On Behalf of | Jan 8, 2019 | Insurance Law

Insurance companies in California typically have several advantages over policyholders because of their significant resources and negotiating strength. This is why many states have laws requiring insurance providers to act in good faith when dealing with their customers and handling claims. If an insurer acted in “bad faith,” a policyholder might be able to pursue legal action. There are several elements that constitute what’s termed bad faith insurance.

This type of insurance law can vary from one state to another, with some states broadly defining bad faith as being any actions considered unreasonable or without proper cause. Also, some states consider questionable claim-related behavior a breach of contract while others consider it a wrongful civil act (tort). In order to pursue a common law bad faith claim, a policyholder typically has to prove benefits for a valid claim were withheld and that the reason for doing so was unreasonable.

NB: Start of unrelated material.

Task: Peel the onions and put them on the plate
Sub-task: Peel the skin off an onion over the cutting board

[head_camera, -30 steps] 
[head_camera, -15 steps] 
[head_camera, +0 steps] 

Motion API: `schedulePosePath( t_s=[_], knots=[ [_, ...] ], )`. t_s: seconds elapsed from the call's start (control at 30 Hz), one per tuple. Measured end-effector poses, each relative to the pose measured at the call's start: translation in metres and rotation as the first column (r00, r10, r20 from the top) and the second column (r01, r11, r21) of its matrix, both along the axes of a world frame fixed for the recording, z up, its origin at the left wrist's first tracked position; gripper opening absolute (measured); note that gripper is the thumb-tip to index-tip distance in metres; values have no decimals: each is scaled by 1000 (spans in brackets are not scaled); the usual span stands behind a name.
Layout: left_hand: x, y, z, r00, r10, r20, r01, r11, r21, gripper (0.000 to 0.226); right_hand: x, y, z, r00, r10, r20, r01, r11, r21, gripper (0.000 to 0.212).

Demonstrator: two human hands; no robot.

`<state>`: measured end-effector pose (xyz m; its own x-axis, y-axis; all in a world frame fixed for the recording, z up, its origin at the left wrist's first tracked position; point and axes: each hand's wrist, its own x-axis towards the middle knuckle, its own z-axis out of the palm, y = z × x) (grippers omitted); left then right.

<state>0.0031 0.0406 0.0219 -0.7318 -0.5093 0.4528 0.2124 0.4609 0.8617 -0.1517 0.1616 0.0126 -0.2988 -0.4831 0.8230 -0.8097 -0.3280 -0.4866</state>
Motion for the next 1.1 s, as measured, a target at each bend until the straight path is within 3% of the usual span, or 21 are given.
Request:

Negligence alone isn’t enough to prove bad faith. Specific actions identified by the courts that could constitute bad faith include purposely misrepresenting policy terms and facts, failing to acknowledge a claim or act promptly and not implementing reasonable claims investigation procedures. Insurance companies may also be held legally accountable if they do not approve or deny a claim within a reasonable period of time, or if they deny a claim without a reasonable explanation for doing so. In addition to a common law bad faith claim, policyholders may file a statutory bad faith claim. This would be based on laws unique to a particular state.

If it’s believed an insurance agency acted in bad faith, an attorney can determine if the policyholder has a valid case. Possible red flags suggesting an insurer is not acting fairly also include advising that a disgruntled claimant not hire a lawyer and threatening to appeal to an arbitration award if the insured party doesn’t accept a lower settlement. Policyholders treated unfairly may be entitled to receive the benefits due plus interest.